Nguyen D L H, Garreau M, Auffret V, Le Breton H, Verhoye J P, Haigron P
Annu Int Conf IEEE Eng Med Biol Soc. 2013;2013:4378-81. doi: 10.1109/EMBC.2013.6610516.
The main objective of this work is to track the aortic valve plane in intra-operative fluoroscopic images in order to optimize and secure Transcatheter Aortic Valve Implantation (TAVI) procedure. This paper is focused on the issue of aortic valve calcifications tracking in fluoroscopic images. We propose a new method based on the Tracking-Learning-Detection approach, applied to the aortic valve calcifications in order to determine the position of the aortic valve plane in intra-operative TAVI images.

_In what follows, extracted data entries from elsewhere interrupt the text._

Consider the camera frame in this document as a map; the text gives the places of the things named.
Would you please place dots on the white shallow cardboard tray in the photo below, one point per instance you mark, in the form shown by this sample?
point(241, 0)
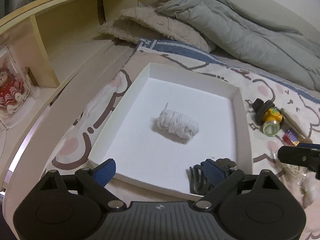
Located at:
point(152, 158)

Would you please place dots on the brown plastic hair claw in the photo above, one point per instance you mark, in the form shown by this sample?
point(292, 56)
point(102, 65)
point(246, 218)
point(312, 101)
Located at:
point(198, 183)

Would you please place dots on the grey quilted duvet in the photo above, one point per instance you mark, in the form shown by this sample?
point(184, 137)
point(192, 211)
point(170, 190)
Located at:
point(278, 49)

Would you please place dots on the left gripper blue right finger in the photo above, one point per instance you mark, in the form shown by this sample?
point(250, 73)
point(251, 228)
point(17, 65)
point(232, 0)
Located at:
point(217, 171)

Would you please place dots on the yellow headlamp with black strap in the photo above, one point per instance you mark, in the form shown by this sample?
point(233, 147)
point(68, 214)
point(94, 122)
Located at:
point(268, 116)

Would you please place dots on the white grey yarn ball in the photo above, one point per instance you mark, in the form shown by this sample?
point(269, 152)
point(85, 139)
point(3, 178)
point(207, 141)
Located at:
point(177, 123)

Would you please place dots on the cartoon bear print sheet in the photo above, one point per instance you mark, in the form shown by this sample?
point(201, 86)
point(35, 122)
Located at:
point(73, 149)

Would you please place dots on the doll in clear box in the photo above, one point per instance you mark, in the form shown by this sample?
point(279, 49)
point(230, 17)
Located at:
point(18, 94)

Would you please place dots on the silver foil pouch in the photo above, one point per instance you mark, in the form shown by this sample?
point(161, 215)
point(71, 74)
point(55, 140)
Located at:
point(293, 124)

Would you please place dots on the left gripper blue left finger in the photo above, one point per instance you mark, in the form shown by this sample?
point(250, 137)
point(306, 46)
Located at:
point(103, 173)

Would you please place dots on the beige fleece blanket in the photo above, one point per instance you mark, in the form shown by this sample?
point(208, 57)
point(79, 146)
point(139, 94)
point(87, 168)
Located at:
point(144, 22)

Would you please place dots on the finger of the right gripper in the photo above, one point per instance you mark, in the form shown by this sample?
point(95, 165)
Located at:
point(305, 155)

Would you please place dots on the wooden headboard shelf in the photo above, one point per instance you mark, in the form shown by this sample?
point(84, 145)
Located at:
point(59, 41)

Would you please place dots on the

This main contribution concerns the improvement of object detection by updating the recursive tracker in which all features are tracked jointly. The approach has been evaluated on four patient databases, providing an absolute mean displacement error less than 10 pixels (≈2mm). Its suitability for the TAVI procedure has been analyzed.
这项工作的主要目标是在术中透视图像中追踪主动脉瓣平面,以优化并确保经导管主动脉瓣植入术(TAVI)的顺利进行。本文聚焦于透视图像中主动脉瓣钙化的追踪问题。我们提出了一种基于跟踪-学习-检测方法的新方法,将其应用于主动脉瓣钙化,以确定术中TAVI图像中主动脉瓣平面的位置。这一主要贡献在于通过更新递归跟踪器来改进目标检测,在该跟踪器中所有特征被联合跟踪。该方法已在四个患者数据库上进行了评估,绝对平均位移误差小于10像素(约2毫米)。同时分析了其在TAVI手术中的适用性。